Scope

In this post, I intend to help you understand how a Linux system typically boots so that you can modify it and come up with your own solutions to the problem of network booting. Huge shout-out to Apalrd’s Adventures for their awesome Youtube videos and blog posts, which helped tremendously with this process. I followed their post on setting up a PXE-boot thin client for a significant chunk of this adventure. This guide helped me through setting up a TFTP server, configuring my DNS, building iPXE for chainloading, and getting something working quickly to build the motivation to keep going. The moment I saw a bash prompt on my mini PC that I literally ripped the SSD out of, I was hooked. This post is meant as a companion to theirs, and goes more into how it works than how to build it. I may circle back and do a how-to later, but I really just wanted to document some of the things that his guide didn’t really explain, or that were hard to find on the internet even when you do know what to search, and aggregate it into a long-form article that looks at the whole picture in detail.
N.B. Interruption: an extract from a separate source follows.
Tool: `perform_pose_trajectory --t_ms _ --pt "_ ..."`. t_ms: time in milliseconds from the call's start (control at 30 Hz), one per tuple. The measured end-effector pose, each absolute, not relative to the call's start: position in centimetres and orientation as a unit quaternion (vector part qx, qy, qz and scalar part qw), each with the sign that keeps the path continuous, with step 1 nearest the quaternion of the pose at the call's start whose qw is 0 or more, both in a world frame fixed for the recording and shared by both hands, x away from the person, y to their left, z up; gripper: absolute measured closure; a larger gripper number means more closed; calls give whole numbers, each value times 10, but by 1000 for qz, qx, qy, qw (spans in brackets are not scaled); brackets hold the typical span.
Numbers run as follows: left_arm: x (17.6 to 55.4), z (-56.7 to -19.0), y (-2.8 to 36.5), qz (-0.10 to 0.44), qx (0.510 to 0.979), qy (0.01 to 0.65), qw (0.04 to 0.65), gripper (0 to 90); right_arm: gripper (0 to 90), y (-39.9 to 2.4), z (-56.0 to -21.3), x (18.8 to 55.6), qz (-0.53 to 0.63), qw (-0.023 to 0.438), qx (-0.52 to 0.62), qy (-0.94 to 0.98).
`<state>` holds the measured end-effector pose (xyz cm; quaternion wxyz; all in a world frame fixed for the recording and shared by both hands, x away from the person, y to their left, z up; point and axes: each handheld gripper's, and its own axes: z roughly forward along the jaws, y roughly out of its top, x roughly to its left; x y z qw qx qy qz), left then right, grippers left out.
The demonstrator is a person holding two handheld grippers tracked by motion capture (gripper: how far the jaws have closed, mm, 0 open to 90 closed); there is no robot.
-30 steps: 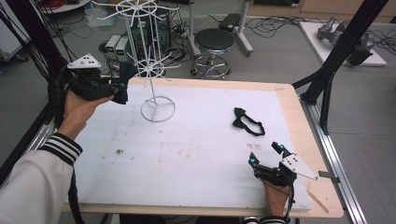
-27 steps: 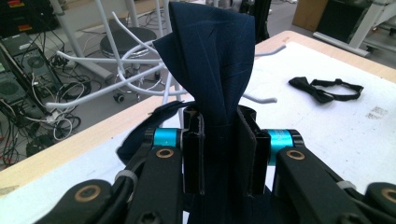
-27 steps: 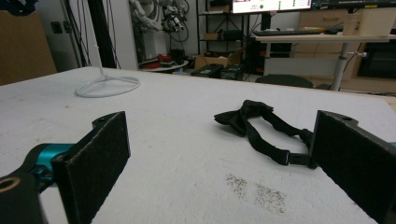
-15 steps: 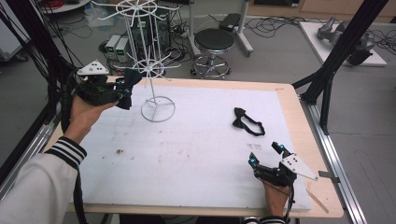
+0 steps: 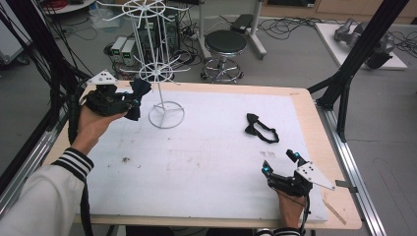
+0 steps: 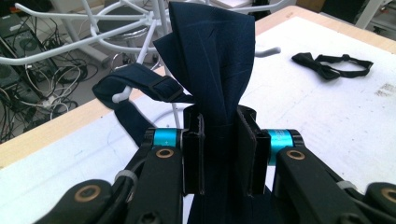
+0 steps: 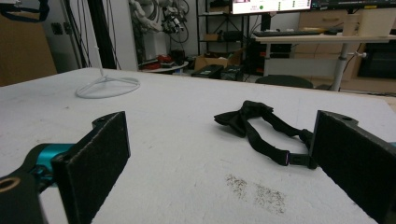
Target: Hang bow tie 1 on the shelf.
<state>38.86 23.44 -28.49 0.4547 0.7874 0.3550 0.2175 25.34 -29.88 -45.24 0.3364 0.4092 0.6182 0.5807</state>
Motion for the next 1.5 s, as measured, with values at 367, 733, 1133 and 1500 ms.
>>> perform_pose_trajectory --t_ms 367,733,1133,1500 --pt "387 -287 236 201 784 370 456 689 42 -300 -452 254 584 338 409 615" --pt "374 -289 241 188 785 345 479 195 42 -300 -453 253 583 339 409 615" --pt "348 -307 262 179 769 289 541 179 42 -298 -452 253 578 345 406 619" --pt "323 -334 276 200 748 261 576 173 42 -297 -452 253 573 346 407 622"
Since they didn’t really go into how to do this with a RHEL-based system, I would like to create a Youtube video with the specifics of how to do this yourself. However, this post is not a how-to. It’s an explanation of the pieces and how they fit together, designed to give you a deeper understanding of the holistic process and equip you to figure out the rest. I’ve been researching and experimenting for two weeks now and still don’t have a full solution, and I already deeply understood the boot process going into it, so I want to aggregate all the information and document some of the pieces that were missing from the internet.
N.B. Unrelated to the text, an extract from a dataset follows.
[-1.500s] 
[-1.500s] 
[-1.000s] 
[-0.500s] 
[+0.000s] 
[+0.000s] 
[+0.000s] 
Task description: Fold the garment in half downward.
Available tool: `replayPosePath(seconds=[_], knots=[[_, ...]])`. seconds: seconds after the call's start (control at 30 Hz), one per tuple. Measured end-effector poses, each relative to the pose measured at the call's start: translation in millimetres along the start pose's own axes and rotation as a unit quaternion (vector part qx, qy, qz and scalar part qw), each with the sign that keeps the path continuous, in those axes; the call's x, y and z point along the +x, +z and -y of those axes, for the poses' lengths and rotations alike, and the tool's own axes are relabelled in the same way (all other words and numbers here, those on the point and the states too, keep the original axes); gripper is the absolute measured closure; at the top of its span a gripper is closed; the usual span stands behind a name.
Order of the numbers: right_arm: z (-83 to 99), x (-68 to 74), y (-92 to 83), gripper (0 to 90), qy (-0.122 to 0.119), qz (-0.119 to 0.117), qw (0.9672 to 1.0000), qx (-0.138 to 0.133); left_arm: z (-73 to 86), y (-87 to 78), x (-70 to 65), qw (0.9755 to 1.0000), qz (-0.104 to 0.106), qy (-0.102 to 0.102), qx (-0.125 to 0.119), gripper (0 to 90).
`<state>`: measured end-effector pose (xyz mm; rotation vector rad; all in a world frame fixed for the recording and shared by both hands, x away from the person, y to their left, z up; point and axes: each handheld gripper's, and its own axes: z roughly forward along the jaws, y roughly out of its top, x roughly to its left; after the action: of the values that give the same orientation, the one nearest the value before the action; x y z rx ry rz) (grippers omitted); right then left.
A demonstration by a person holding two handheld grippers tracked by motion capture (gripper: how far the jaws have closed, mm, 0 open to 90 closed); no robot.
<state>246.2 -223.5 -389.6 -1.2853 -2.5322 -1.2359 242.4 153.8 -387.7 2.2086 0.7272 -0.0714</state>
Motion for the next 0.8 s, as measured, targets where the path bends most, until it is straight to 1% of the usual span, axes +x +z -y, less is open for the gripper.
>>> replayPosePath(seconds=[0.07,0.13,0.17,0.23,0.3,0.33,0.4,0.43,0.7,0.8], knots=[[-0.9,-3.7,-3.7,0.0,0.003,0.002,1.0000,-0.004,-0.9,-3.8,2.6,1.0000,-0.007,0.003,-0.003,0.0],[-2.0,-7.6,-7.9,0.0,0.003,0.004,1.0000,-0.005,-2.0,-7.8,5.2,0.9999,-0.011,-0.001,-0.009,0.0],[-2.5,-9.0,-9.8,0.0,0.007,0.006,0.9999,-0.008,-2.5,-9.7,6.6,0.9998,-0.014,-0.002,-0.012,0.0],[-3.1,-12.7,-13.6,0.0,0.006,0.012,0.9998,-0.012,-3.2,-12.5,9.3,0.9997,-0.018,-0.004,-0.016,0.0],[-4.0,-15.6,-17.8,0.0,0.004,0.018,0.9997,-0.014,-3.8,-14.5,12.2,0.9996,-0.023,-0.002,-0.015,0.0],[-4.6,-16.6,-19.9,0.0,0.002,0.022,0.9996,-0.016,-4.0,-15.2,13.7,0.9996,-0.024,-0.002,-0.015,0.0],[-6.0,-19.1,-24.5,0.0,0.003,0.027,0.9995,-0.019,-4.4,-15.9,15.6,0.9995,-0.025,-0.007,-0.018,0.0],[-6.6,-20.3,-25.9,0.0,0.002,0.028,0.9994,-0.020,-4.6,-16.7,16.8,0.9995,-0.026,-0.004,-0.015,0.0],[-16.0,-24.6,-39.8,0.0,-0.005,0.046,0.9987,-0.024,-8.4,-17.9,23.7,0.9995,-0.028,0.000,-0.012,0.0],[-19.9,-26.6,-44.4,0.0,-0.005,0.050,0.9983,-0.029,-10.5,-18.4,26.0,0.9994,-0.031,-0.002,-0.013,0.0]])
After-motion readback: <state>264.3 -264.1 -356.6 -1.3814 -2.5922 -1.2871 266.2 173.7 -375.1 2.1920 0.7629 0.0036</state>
Update: I no longer use this approach to storage, as it ended up being too problematic. iSCSI doesn’t really like its network going down, even for a moment, and the target driver in the kernel kept causing random lock-ups. If I were to approach this again, I would go with something built to be a little more fault-tolerant like Ceph RBD. However, this was still a fun experiment and I’m leaving this post for educational purposes.

Background and story

This was a bit of an adventure.

I use Rocky Linux 9 to power the servers in my homelab. It’s a nice, stable OS based on CentOS and Red Hat Enterprise Linux. This has the upside of being similar to what I use at work, and allowing a decent amount of customizability without going full-arch, but has the downside of being based on Red Hat (you can Google the recent controversy; I don’t want any libel claims), and much of their more specific documentation is stuck behind a paywall. I still love Arch for my desktop machines (I use Arch, btw), but it doesn’t offer the stability that I want in a server that I share with my family, so I stuck with Enterprise Linux.
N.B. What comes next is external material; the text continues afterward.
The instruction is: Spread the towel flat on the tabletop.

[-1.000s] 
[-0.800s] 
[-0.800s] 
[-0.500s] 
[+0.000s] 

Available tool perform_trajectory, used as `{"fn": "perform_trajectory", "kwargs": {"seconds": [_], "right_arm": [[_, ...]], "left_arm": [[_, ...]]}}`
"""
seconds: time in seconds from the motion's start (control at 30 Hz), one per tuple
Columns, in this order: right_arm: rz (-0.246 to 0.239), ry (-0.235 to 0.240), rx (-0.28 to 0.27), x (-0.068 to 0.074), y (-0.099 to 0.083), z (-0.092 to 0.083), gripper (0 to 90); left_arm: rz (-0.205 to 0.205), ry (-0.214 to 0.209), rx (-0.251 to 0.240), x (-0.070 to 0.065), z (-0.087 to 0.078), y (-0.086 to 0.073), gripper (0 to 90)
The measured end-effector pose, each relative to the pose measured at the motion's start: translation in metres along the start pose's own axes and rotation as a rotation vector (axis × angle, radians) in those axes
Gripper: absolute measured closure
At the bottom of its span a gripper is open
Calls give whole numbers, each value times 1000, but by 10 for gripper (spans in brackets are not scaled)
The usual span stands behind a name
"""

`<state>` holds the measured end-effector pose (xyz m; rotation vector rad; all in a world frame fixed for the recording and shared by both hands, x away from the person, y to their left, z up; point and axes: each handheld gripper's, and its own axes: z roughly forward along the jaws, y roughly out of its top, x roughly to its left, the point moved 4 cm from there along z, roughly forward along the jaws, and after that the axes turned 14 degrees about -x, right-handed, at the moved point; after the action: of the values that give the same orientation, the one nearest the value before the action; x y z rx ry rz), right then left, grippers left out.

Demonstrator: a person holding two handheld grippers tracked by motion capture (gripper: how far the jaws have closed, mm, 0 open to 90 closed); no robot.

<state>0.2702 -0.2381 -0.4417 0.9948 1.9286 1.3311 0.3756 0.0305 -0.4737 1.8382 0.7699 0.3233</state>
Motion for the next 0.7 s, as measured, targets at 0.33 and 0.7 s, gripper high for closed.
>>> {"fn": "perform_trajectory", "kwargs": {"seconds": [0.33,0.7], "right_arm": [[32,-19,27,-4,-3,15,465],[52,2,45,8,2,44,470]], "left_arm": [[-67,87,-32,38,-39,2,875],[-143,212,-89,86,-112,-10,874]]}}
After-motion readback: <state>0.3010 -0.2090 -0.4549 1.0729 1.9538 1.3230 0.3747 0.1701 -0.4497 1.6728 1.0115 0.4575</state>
Anyway, shameful justification of OS choices aside, I am trying to build an unusual system for a homelab. I don’t have the money to invest in a true high-availability setup for my purposes (nor do I really need it), but I want to dabble a little bit and increase the security of my lab, so I have split my server into two machines: compute and storage. This will allow me to create copy-on-write snapshots of my server so I can have “soft backups” to restore from in the event my system is compromised.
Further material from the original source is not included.